Glassdoor.com is a Yelp of sorts for employees to review their employers.
It showcases anonymous employee reviews and ratings.
Big companies and hot start-ups orchestrate inclusion on these “Best Places to Work” lists.
They hire reputation management firms to help manage their Glassdoor image.
Stuff the Glassdoor site with positive employee reviews.
SMBs and non-technology companies won’t make a Glassdoor vanity list of top employers.
Nor do they have the budgets or manpower to pay a third party firm to manipulate their online image on Glassdoor and other sites.
For our clients, commercial insurance agent/brokers, the challenge is to – at a minimum – make sure your company’s Glassdoor reviews won’t hurt your efforts to attract and recruit potential employees.
Like it not, potential employees will read Glassdoor reviews when doing their due diligence on your company.
I know because they tell me that they do.
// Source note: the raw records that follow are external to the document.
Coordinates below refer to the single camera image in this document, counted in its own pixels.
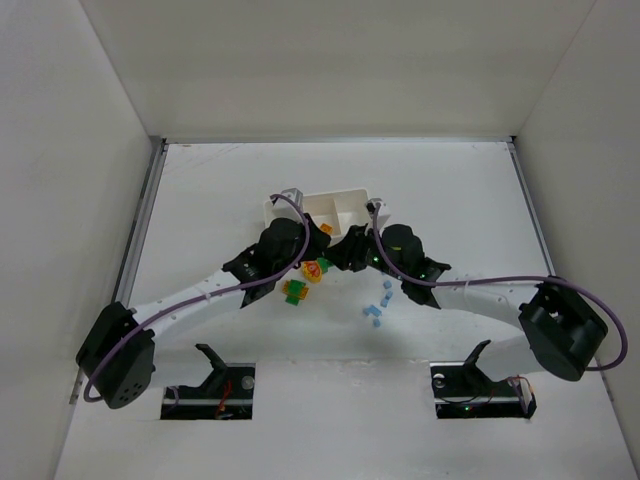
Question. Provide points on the green yellow lego block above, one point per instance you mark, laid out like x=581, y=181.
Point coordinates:
x=326, y=228

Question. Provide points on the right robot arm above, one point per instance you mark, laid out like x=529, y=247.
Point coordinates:
x=560, y=332

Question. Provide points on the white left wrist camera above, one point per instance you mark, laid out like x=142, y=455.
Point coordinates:
x=295, y=195

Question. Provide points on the white three-compartment container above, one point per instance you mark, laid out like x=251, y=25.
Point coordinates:
x=339, y=209

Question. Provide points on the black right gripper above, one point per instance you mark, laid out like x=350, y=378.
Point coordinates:
x=351, y=247

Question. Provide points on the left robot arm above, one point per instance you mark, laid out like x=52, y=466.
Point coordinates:
x=117, y=355

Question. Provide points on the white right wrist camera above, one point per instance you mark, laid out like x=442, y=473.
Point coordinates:
x=378, y=211

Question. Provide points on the green yellow lego stack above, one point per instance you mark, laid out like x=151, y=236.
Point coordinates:
x=295, y=291

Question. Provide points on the yellow oval printed lego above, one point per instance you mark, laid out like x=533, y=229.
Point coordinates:
x=314, y=270

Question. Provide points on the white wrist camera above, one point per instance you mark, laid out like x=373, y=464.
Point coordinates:
x=378, y=211
x=295, y=195

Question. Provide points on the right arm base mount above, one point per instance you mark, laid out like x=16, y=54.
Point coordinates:
x=462, y=390

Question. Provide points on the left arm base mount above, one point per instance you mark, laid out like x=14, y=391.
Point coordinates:
x=225, y=394

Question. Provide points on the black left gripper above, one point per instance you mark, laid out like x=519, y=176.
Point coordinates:
x=314, y=235
I’ve had a couple of candidates recently cite our client’s negative Glassdoor reviews as part of their reason for not moving forward with interviewing.
Now, most candidates are shrewd enough to know that Glassdoor feedback needs to be taken with a big grain of salt.
That Glassdoor feedback on a SMB business is such a small sample size that one or two angry, disgruntled ex-employees can affect the company’s overall rating and leave a mark.
My advice to clients: have a plan to encourage your many happy employees to post positive Glassdoor reviews to refresh and improve the overall impression.
Don’t script these employee Glassdoor reviews.
Don’t pay employees to do it.
Don’t ask every employee to do it at the same time either.
Do come up with a schedule – perhaps once a month – to remind yourself to remind your best and happiest employees to please go on Glassdoor and write a genuine, honest review about your company.
You can – assuming, of course, that your company is indeed a great place to work – turn Glassdoor reviews from a recruiting obstacle into a recruiting advantage.